On 2006-03-08, Steven Jones <(E-Mail Removed)> wrote:
> I am looking for iptables rules to do the following:
>
> When an SSH connection attempt (at the standard port) from a given IP
> address fails, no further SSH connections will be accepted from that IP
> address for 60 seconds.
>
> If, on the other hand, the connection attempt succeeds, then that IP
> address is free to start as many (successful) SSH connections within the
> next 60 seconds (and beyond, in fact).
>
> Is this possible? I am aware of numerous iptables rules that can do
> something similar.
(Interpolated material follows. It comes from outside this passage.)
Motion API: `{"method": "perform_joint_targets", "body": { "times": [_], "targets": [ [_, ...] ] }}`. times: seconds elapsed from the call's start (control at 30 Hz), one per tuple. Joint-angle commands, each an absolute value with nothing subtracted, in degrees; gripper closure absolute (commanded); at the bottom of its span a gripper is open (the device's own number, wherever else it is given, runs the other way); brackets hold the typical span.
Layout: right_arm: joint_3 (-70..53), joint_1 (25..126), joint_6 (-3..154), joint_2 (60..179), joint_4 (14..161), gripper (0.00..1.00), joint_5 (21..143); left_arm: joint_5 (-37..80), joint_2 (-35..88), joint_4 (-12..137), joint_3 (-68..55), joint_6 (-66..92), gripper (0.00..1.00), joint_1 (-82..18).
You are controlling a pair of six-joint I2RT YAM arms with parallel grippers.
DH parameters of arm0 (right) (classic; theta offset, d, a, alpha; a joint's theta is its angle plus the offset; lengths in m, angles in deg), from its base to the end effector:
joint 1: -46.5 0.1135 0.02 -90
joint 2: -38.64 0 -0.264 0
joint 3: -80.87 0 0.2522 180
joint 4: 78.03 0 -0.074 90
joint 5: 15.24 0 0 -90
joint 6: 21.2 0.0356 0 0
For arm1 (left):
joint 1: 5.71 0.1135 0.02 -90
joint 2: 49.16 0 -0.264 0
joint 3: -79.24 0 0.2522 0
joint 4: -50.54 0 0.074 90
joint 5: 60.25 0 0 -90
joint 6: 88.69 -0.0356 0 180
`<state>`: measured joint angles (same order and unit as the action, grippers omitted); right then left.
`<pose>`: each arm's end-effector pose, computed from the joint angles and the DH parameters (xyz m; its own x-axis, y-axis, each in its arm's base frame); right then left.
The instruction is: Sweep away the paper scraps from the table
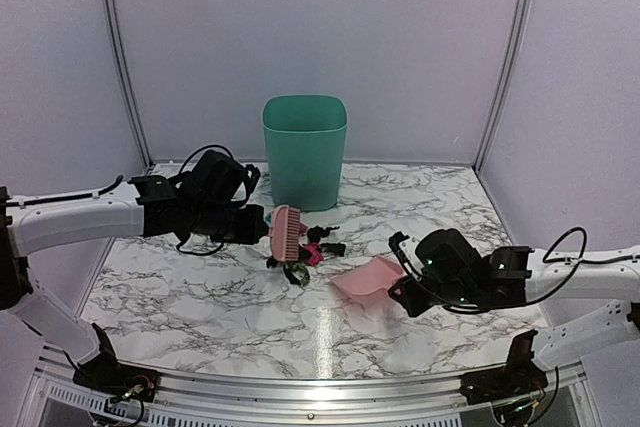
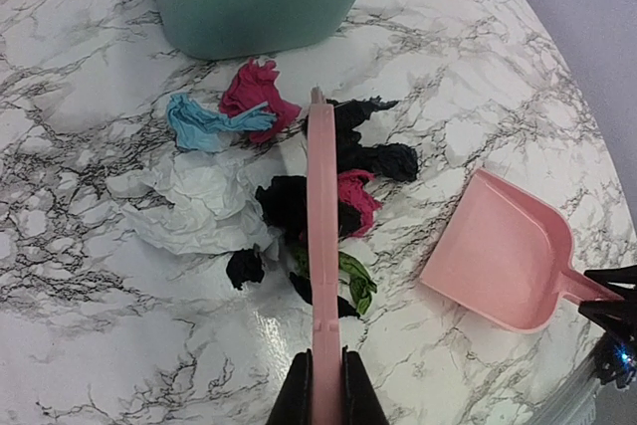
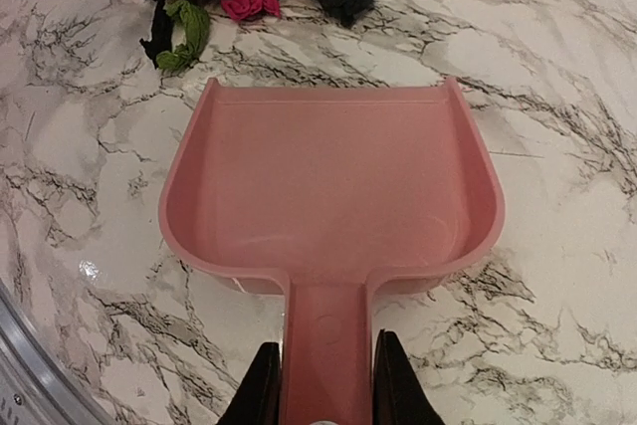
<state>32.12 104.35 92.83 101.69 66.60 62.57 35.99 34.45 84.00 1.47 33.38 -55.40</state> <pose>0.1209 0.1782 0.2036 -0.6779 -0.3306 -0.6566 -0.5242 0.8436 0.1165 0.2140 -0.2462 0.2809 -0.7208 0.0338 -0.6923 0.3787 0.8558 -0.3525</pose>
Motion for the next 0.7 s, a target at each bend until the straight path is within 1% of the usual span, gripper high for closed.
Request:
{"method": "perform_joint_targets", "body": {
  "times": [0.0,0.13,0.33,0.53,0.67],
  "targets": [
    [28.1,104.9,88.3,105.6,66.1,1.0,67.4,40.6,37.2,86.4,0.2,30.4,1.0,-55.6],
    [26.1,105.0,85.3,110.0,67.4,1.0,68.7,39.3,39.1,88.4,0.9,28.6,1.0,-56.2],
    [22.8,105.0,79.5,115.3,69.1,1.0,70.6,37.9,38.9,91.5,-0.4,25.9,1.0,-60.4],
    [21.2,105.0,77.4,118.5,71.5,1.0,72.6,34.9,35.8,93.2,0.7,29.2,1.0,-61.9],
    [20.9,105.0,77.4,118.2,70.9,1.0,73.0,37.6,31.9,94.0,1.2,29.7,1.0,-62.2]
  ]
}}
The catch is that they can't tell whether or not a
> connection attempt was unsuccessful.


Hmmm... I'm not taking into account the possible cpu overhead related
to doing this, but you can likely work up something the the recent
match:
iptables -A INPUT -i <interface> -p tcp --dport 22 -m state --state \
ESTABLISHED -m recent --set --rsource --name SSH_EST -j ACCEPT
iptables -A INPUT -i <interface> -p tcp --dport 22 -m state --state \
NEW -m recent --rcheck --rsource --name SSH_EST -j ACCEPT

Note that this is untested, written from memory, and may not have
a chance of working, even if load concerns are irrelevant - it does,
however, give you something on which to chew...

RW

--

http://rlworkman.net

On Thu, 09 Mar 2006 02:19:20 GMT, Robby Workman <(E-Mail Removed)> wrote:

>On 2006-03-08, Steven Jones <(E-Mail Removed)> wrote:
>> I am looking for iptables rules to do the following:

>> If, on the other hand, the connection attempt succeeds, then that IP
>> address is free to start as many (successful) SSH connections within the
>> next 60 seconds (and beyond, in fact).

To OP:
So, once you're cracked you're screwed, that's how you want it?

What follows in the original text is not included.